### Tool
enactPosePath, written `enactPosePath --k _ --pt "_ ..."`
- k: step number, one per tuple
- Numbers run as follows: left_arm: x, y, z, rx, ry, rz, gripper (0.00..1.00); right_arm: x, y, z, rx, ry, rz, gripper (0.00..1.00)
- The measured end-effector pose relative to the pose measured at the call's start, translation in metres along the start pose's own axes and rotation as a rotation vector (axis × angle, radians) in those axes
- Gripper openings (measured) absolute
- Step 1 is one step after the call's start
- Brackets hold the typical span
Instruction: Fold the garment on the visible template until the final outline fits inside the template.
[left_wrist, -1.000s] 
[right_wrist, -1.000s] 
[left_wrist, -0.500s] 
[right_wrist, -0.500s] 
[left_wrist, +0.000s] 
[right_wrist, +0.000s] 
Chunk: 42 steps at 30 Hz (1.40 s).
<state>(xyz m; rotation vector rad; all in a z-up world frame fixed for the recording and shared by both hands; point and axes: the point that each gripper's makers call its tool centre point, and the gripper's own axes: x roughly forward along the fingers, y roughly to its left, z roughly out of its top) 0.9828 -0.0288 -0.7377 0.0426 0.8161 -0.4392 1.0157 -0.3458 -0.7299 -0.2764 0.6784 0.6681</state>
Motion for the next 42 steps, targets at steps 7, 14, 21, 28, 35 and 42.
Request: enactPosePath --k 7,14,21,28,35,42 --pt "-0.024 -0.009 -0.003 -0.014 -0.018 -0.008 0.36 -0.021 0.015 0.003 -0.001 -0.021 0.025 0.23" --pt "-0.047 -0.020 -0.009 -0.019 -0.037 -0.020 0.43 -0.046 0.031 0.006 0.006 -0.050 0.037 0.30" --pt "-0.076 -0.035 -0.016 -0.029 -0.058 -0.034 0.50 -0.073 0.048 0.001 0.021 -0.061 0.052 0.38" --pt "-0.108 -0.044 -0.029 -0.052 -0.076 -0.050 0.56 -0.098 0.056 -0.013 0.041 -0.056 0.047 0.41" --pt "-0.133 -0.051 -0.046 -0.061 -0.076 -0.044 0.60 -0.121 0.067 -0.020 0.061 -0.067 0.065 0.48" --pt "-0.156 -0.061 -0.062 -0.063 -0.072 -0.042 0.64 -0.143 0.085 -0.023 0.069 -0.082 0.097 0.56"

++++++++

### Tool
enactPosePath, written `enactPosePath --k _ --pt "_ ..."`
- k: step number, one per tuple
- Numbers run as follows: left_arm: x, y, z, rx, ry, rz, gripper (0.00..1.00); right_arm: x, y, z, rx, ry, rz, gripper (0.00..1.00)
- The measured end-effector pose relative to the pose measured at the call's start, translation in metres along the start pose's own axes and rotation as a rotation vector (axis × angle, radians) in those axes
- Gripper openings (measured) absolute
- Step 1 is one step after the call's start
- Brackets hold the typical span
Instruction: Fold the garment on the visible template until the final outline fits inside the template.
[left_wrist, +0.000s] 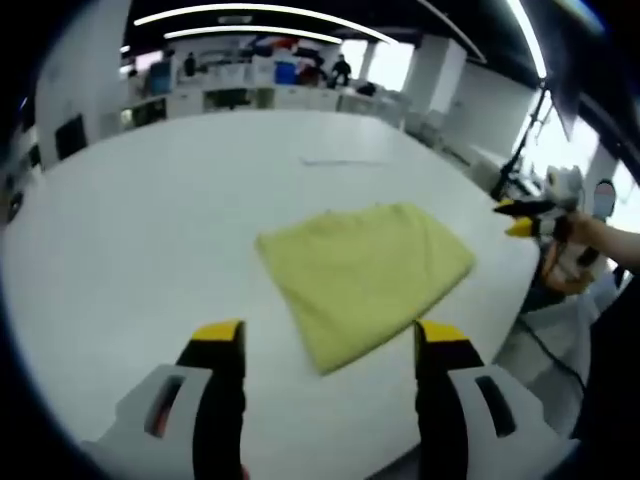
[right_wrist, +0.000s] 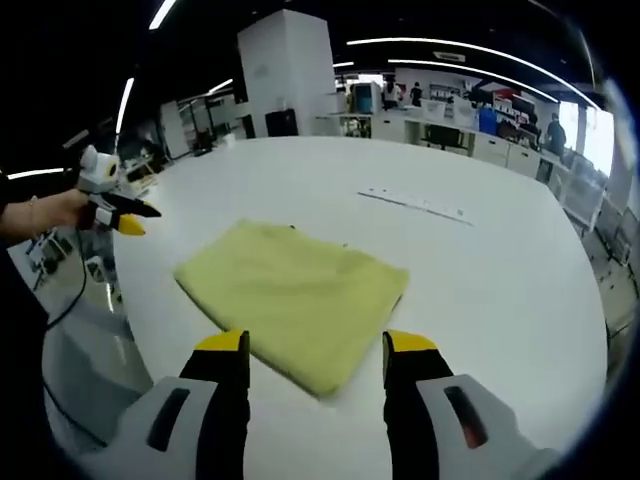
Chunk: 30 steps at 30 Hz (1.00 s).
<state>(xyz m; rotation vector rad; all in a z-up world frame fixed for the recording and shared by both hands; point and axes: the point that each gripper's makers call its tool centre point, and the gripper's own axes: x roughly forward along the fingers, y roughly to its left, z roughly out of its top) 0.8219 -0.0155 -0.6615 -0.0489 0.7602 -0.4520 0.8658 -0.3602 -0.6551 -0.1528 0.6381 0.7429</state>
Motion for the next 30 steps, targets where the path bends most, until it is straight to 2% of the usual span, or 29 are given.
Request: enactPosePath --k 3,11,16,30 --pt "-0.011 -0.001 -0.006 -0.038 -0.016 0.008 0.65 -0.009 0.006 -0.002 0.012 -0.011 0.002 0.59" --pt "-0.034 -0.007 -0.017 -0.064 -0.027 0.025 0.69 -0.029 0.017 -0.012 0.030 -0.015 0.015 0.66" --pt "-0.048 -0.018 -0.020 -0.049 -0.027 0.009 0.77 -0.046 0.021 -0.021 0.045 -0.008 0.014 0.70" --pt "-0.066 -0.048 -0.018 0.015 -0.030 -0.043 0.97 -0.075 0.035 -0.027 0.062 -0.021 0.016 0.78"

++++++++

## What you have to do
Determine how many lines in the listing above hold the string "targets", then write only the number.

## Solved exercise
2